Even though the whole world listens to Handel's Messiah at Christmas time, it was actually written for Easter. I've known that little factoid for a long time, but it took a friend's Facebook status this week to remind me that NOW is the time listen to that brilliant piece. I downloaded it last night from itunes. The whole thing. All 23 songs. And tonight, instead of going to the Maundy Thursday service, I stayed home and listened to it from start to finish.
It's such a beautiful, nourishing, encouraging work. I thank God for it. The Messiah also has lots of personal stuff packed into it for me.

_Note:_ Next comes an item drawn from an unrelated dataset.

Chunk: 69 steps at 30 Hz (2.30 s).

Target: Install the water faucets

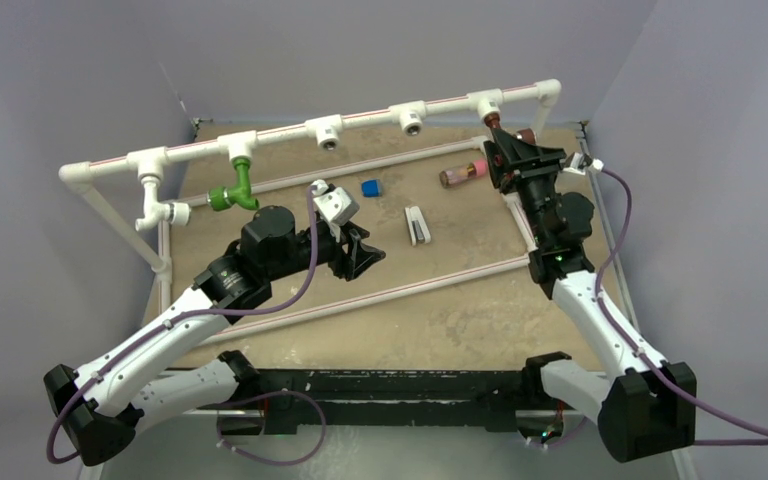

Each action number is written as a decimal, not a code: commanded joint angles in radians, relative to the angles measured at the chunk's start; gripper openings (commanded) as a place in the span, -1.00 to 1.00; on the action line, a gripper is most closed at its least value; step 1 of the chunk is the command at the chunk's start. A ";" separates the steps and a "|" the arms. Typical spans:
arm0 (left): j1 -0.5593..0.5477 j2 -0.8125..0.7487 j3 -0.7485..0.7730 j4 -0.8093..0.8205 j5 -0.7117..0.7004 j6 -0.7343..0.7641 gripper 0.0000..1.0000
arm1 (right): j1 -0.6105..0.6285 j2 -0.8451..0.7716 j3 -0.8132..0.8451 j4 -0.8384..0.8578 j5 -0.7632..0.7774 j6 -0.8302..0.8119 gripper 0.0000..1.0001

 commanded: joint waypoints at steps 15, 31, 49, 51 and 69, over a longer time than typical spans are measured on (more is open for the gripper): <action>-0.002 -0.012 0.033 0.019 0.004 0.007 0.03 | 0.000 -0.127 0.036 -0.200 -0.085 -0.328 0.86; -0.002 -0.011 0.034 0.019 0.014 0.003 0.03 | -0.001 -0.235 0.209 -0.645 -0.107 -1.118 0.96; -0.002 0.001 0.034 0.019 0.023 -0.004 0.03 | 0.100 -0.200 0.517 -0.874 -0.068 -1.783 0.93; -0.002 0.000 0.035 0.019 0.020 -0.003 0.03 | 0.137 -0.189 0.522 -0.869 -0.033 -1.862 0.96; -0.003 -0.002 0.036 0.016 0.004 -0.006 0.18 | 0.358 -0.210 0.249 -0.560 0.334 -2.566 0.97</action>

Both of my parents requested that the Hallelujah chorus be played at their memorial service. (That song is actually #17 of 23 songs - not the very last one as we usually configure it at Christmas time). And I grew up hearing our little country church's choir sing songs from the Messiah every Christmas. I know most of the popular Messiah songs by heart, and enjoy the secret *ping* of recognition every time I hear or read any of the Scripture verses that the songs are lifted from. And more than anything else, the songs are dear to me because I can hear my mom singing them. And I will seek out opportunities to hear my mom's sweet voice that clearly in my ears.

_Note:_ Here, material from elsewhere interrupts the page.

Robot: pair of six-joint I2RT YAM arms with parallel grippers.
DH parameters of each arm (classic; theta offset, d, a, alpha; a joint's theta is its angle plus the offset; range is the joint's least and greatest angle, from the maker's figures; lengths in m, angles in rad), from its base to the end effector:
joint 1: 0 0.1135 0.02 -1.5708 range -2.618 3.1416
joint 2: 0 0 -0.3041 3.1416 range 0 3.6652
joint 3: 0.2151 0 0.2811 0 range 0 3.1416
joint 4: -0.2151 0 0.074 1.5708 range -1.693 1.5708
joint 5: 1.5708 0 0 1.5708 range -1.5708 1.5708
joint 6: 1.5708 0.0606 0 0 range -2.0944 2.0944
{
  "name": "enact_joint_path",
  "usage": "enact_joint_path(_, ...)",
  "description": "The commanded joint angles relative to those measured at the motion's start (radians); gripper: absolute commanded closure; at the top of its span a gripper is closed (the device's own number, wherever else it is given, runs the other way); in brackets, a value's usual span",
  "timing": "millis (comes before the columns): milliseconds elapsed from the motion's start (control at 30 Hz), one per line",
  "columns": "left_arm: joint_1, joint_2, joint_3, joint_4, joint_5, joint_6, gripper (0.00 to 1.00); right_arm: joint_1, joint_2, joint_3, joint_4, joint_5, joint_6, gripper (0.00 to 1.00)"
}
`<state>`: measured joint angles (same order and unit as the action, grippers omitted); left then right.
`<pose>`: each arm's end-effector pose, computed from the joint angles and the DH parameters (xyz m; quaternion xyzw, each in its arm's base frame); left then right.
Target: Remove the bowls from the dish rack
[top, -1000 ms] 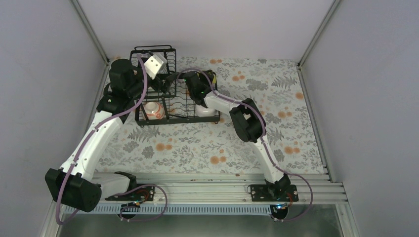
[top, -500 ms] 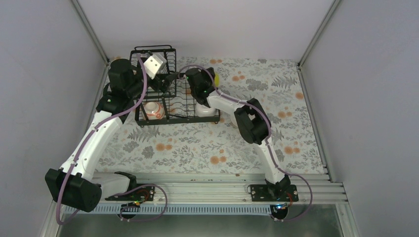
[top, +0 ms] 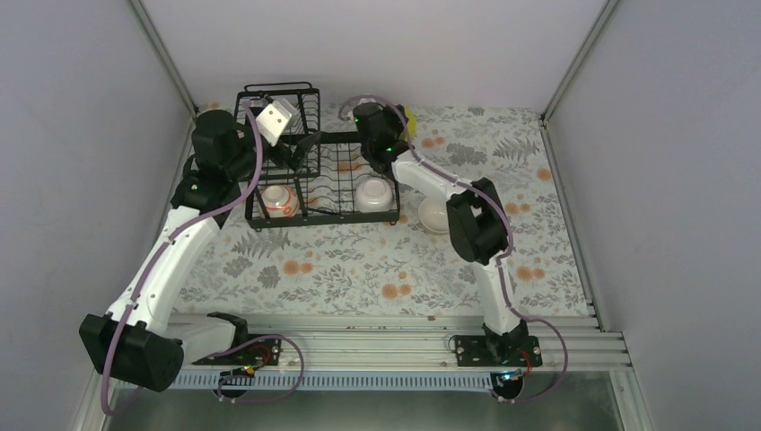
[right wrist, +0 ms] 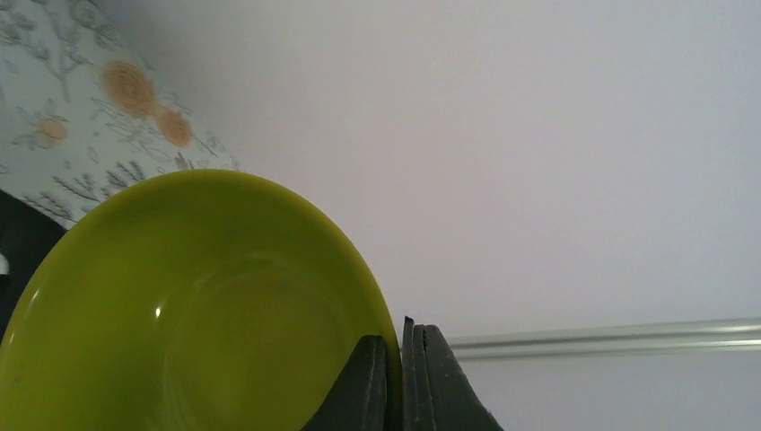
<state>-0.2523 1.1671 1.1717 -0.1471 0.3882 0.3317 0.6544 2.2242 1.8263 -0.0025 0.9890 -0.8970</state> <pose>0.2883 -0.0980 0.4359 0.3344 0.6737 -0.1201 0.6480 0.4911 0.3129 0.2620 -0.3266 0.7074 -0.4515 0.4348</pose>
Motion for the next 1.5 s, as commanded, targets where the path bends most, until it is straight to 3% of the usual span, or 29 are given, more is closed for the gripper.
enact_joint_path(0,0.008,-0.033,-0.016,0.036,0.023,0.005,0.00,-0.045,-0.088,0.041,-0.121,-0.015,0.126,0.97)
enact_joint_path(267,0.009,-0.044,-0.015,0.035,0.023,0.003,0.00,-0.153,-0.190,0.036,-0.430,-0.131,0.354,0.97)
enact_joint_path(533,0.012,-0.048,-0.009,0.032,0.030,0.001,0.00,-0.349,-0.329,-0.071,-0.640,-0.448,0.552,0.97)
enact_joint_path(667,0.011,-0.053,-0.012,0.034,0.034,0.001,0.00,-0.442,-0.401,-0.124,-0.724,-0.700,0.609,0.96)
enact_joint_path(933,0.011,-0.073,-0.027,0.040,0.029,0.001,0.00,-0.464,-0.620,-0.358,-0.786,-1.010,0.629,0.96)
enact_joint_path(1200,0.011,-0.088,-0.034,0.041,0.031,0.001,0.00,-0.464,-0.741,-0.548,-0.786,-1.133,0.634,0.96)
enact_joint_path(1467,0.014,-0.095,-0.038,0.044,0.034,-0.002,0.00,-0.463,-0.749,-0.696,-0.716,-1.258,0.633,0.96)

My mom had a perfectly smooth, rolling alto, but whenever she sang one of the Messiah solos in church, the waver of her nerves gave her voice a silky vibrato. The first voice I had ever heard sing "Then Shall the Eyes of the Blind", or "He Shall Feed His Flock", or "Behold, a Virgin Shall Conceive" was my mom's, and no matter how many Philharmonics or Tabernacle Choirs or Christian pop stars have sung it for me since, I thank God that her voice is the only one I hear when I hear those songs.
So anyway, I didn't go to church tonight. I've been tired this week. Weary, I think, would be apt. Not because anything really remarkable has happened or not happened, I'm just tired. I'm tired of winter and cold. I'm tired of wrestling with longings I know to be selfish-ish and yet natural (a house, a job for Hubs, a sense of the Lord's direction about a job/future/purpose). I'm weary for missing my parents, which I do keenly at Easter. I miss my dad's staunch insistence that we NOT get Easter baskets as kids because "Candy and toys and plastic eggs have nothing to do with Christ's death or resurrection". Which I deeply resented every Easter Sunday at church when all the other kids were sporting socks with little fluffy chicks on them, or a new purse, or rabbit-shaped toys. And now I am totally on board with his perspective. Of course mom always did muster up some very subtle bags of Easter candy and an occasional plastic egg with Dad-approved lamb stickers or Bible verse cards tucked inside. When we were older, mom went all-out with the Easter candy. Hershey eggs, ridiculously sweet jelly beans, peeps, peanut butter eggs, Cadbury eggs. I miss coming home from college for Easter and leaving with a gallon zip-lock bag of goodies.
And as I thought about mom and dad tonight as the Messiah washed over me, I pulled out the stack of letters I have written my dad every year on the anniversary of his death - July 29 - and re-read them. 10 years this July. Unbelievable. I re-read the highlights reel of each of the past 10 years that I have written out for my dad to get him up to speed with everything that happened to me that year. Those letters turn out to be an incredible gift of a record of all the ways that the Lord has been faithful to me and to our family. A testament to my parents' faith and to the ways their deep convictions have shaped me and continue to shape me. I read about my descriptions of each of my (NINE!) moves since he died. I read about romantic relationships kindled and crushed. I read about grief and persistence. About my travels and triumphs. About all the things I wished I could tell him, show him, share with him. I read about ridiculous grace, forgiveness, faithfulness, patience poured out for me. I cried. A lot.
At Easter time, it feels easy for me to slide seamlessly into all kinds of reflection on death, suffering, grief, and loss. I didn't adhere to any specific Lenten practices this year like I intended to. Even without a disciplined approach to Lent, I always long for Easter Sunday. Redemption. Hope. It's the singing, really, that I long for. I Know that My Redeemer Lives. Christ the Lord Is Risen Today. Or the hymn we had printed on the front of mom's memorial service program - The Strife is O'er, the Battle Won.
Sometimes the Death part is a little too familiar for me to sit with. The Living part, the Alleluias, can't get here soon enough.